Hierarchical-codebook property — the key recsys win¶

The post discloses that the four codebooks are "at different granularity levels". The recsys consequence: when the generative-retrieval decoder produces the first codeword, it is choosing a coarse semantic neighbourhood (e.g. bakery); the second narrows it (e.g. bread); the third narrows further (e.g. Italian bread); the fourth distinguishes individual SKUs. Beam search at each step is therefore choosing among semantically meaningful options rather than across the full catalog vocabulary.

The 2026-06-02 source's three-product prefix example demonstrates this in production:

SID	Product
`35_7_119_493`	Organic Good Seed Thin Sliced
`35_7_120_184`	Artisanal Italian Bread
`35_7_120_185`	Classic Italian Bread

Shared 35_7_… prefix = bread / bakery semantic neighbourhood.
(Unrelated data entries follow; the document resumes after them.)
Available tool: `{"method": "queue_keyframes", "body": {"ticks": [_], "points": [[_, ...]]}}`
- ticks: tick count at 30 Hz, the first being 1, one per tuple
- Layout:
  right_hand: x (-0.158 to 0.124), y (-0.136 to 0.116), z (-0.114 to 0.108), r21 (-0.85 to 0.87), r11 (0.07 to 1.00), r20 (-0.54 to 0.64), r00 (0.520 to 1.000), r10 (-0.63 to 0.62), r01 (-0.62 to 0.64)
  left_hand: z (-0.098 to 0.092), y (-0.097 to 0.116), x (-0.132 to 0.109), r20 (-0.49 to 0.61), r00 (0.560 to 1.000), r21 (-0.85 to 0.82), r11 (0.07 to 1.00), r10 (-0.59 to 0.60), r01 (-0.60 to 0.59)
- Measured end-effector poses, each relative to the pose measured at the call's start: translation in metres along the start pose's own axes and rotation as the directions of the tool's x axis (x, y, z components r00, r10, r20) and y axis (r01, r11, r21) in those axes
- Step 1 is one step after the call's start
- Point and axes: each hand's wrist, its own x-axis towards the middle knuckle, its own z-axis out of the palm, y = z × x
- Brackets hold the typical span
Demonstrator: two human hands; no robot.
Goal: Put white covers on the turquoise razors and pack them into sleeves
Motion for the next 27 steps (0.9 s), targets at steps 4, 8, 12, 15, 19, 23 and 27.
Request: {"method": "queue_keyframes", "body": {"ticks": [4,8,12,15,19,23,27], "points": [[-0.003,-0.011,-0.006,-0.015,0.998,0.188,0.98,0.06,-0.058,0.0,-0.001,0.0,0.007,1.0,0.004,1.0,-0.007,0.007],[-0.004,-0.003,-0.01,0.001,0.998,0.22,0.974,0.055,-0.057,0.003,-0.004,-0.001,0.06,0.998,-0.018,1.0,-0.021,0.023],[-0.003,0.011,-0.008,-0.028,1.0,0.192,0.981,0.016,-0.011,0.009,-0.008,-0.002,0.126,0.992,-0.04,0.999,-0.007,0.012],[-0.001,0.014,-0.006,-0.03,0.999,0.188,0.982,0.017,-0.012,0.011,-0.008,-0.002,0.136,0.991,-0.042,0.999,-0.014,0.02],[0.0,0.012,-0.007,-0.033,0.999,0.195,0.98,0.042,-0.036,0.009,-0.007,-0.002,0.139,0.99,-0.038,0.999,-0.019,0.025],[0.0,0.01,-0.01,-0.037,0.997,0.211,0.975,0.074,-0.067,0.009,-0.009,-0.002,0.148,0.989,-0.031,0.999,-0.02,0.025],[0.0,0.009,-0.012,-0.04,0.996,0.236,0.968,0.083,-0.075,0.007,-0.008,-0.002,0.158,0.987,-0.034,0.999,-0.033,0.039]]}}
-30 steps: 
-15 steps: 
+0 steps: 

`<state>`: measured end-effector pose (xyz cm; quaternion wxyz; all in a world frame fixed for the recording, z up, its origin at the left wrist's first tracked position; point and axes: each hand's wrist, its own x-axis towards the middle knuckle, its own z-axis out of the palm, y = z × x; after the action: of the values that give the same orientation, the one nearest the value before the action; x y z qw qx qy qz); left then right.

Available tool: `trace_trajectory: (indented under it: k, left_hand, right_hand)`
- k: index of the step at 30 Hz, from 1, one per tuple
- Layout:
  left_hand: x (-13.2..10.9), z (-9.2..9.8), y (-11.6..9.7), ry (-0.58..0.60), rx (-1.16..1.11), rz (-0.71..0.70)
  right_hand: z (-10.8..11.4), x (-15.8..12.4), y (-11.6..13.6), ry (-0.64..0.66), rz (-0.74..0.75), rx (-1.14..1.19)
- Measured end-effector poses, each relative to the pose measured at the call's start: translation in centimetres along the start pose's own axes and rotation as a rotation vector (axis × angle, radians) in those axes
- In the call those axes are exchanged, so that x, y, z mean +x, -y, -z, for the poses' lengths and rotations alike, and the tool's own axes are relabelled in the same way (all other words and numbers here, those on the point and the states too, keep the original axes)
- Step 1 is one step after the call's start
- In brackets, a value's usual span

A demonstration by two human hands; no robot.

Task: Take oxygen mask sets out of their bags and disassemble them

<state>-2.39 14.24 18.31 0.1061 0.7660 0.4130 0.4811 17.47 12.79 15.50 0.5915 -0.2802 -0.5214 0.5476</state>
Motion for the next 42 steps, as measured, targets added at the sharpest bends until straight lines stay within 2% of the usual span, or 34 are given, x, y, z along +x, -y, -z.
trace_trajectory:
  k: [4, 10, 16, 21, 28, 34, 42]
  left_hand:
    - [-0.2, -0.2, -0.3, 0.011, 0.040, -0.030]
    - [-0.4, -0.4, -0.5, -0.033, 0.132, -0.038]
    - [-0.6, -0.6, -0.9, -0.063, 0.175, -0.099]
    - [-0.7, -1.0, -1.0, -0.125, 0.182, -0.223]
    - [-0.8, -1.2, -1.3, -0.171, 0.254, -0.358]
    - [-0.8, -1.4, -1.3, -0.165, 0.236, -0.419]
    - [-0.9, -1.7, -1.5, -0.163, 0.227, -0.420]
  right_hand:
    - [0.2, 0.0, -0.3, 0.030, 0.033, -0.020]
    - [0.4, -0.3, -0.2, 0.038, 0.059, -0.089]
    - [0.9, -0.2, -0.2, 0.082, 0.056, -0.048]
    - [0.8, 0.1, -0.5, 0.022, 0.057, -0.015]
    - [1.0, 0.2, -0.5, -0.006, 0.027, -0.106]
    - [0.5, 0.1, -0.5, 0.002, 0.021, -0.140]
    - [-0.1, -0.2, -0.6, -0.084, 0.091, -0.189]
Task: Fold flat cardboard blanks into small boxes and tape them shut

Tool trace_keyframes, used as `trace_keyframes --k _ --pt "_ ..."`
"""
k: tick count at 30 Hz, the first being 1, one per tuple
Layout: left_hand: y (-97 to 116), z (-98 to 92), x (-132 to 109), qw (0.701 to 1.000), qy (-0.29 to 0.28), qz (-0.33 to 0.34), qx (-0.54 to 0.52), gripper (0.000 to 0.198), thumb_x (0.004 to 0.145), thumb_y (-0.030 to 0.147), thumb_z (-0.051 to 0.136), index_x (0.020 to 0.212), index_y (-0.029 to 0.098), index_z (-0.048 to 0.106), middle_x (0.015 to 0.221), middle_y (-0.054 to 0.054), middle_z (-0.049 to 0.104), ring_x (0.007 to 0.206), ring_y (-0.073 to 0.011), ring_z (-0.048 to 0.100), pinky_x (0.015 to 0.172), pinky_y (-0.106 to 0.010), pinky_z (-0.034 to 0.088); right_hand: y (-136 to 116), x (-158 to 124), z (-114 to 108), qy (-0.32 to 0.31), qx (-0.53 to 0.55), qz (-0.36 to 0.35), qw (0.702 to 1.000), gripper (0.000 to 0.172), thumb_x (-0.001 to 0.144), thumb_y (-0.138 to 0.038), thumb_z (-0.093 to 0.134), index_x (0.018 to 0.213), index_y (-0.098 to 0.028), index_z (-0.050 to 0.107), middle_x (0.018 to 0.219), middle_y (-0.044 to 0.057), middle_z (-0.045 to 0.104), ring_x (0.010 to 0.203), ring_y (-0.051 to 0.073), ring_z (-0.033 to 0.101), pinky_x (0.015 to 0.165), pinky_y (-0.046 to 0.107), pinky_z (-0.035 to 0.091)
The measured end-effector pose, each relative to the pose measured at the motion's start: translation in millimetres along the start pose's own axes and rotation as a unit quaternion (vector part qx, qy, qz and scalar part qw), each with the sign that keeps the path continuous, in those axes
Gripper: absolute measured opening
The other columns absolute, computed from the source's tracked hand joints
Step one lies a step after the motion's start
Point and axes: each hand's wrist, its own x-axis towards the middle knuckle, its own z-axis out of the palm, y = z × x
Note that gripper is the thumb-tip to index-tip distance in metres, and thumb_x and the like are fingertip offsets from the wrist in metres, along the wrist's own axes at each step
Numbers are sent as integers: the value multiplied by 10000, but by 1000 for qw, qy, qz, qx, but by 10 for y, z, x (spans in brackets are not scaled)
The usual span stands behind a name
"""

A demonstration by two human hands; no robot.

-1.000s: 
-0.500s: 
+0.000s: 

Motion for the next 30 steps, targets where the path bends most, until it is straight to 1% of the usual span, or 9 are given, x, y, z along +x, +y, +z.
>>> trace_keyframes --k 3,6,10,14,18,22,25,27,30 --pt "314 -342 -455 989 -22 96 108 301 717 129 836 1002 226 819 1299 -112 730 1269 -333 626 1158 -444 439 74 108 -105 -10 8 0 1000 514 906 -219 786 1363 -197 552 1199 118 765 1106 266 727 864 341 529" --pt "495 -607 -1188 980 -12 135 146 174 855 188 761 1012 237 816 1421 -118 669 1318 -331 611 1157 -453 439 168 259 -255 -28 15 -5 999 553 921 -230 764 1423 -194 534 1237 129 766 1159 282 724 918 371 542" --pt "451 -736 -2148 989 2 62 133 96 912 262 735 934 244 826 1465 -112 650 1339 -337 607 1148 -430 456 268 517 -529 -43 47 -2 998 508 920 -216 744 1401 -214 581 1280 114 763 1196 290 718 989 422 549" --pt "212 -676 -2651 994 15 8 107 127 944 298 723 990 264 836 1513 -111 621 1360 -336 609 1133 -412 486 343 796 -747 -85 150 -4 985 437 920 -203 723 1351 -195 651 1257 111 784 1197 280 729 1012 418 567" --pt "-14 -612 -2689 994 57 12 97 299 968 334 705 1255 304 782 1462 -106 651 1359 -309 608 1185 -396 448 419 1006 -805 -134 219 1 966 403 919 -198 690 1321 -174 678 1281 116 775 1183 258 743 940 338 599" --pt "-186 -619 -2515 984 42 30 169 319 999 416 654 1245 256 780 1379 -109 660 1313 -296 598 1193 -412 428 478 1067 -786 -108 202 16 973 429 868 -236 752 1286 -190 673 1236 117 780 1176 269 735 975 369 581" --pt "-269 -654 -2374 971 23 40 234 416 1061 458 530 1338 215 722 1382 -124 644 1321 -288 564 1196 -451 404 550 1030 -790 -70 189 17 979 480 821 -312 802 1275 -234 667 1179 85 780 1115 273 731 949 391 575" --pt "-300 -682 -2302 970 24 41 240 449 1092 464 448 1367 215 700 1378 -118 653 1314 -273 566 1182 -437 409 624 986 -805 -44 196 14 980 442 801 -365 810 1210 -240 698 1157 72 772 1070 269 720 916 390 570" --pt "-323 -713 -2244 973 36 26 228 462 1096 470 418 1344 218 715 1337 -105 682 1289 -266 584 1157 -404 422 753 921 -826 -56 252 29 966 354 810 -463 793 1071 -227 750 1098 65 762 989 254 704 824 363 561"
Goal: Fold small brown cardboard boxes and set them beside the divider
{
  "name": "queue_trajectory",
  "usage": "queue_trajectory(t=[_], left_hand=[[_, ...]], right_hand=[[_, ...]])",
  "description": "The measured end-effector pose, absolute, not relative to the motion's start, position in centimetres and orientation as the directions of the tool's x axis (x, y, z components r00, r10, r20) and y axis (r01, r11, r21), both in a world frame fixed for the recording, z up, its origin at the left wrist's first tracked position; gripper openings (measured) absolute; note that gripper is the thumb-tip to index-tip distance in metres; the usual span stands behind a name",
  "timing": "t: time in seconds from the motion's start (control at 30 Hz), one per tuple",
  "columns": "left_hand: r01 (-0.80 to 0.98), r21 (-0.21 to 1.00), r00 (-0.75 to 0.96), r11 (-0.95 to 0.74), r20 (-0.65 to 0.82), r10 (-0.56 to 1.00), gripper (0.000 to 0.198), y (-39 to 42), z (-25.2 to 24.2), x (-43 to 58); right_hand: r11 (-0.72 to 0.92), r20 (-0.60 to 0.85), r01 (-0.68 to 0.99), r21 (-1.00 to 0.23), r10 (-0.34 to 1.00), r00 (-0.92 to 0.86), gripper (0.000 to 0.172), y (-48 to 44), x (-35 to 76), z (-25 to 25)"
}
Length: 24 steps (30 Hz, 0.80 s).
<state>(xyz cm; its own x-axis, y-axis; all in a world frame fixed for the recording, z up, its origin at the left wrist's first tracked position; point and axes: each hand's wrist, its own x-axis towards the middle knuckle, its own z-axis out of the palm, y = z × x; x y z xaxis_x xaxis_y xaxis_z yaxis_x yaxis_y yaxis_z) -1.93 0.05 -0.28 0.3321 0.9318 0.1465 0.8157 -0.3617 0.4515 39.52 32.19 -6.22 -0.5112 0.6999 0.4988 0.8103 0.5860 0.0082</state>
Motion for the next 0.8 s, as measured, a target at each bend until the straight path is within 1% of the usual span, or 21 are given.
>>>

Shared 35_7_120_… prefix = Italian-bread sub-category.

Why this is a non-trivial alternative to embeddings¶

Plain item embeddings (the conventional recsys vocabulary substrate) are continuous and require Approximate Nearest Neighbour search (concepts/ann-index) to retrieve. Item-as-discrete-token substrates (the GRU4Rec / SASRec lineage) require a vocabulary the size of the catalog, hitting the vocabulary bottleneck.

RQ-VAE-derived Semantic IDs thread the needle: discrete (so they can be the output of an autoregressive decoder) but with shared substructure (so the embedding parameter space scales with the codebook size, not the catalog size — Instacart reports a 125× reduction in embedding parameter space).

Caveats¶

This is a stub page capturing RQ-VAE as the algorithmic substrate behind SIDs. Original-paper-level architectural detail (encoder/decoder shape, training objective, codebook update scheme, dead-codeword handling) is not reproduced here; future ingest of the Instacart companion Semantic IDs: Product Understanding at Scale post would deepen this.
The TIGER paper (Rajput et al., NeurIPS 2023) is the load-bearing reference for the recsys application of RQ-VAE.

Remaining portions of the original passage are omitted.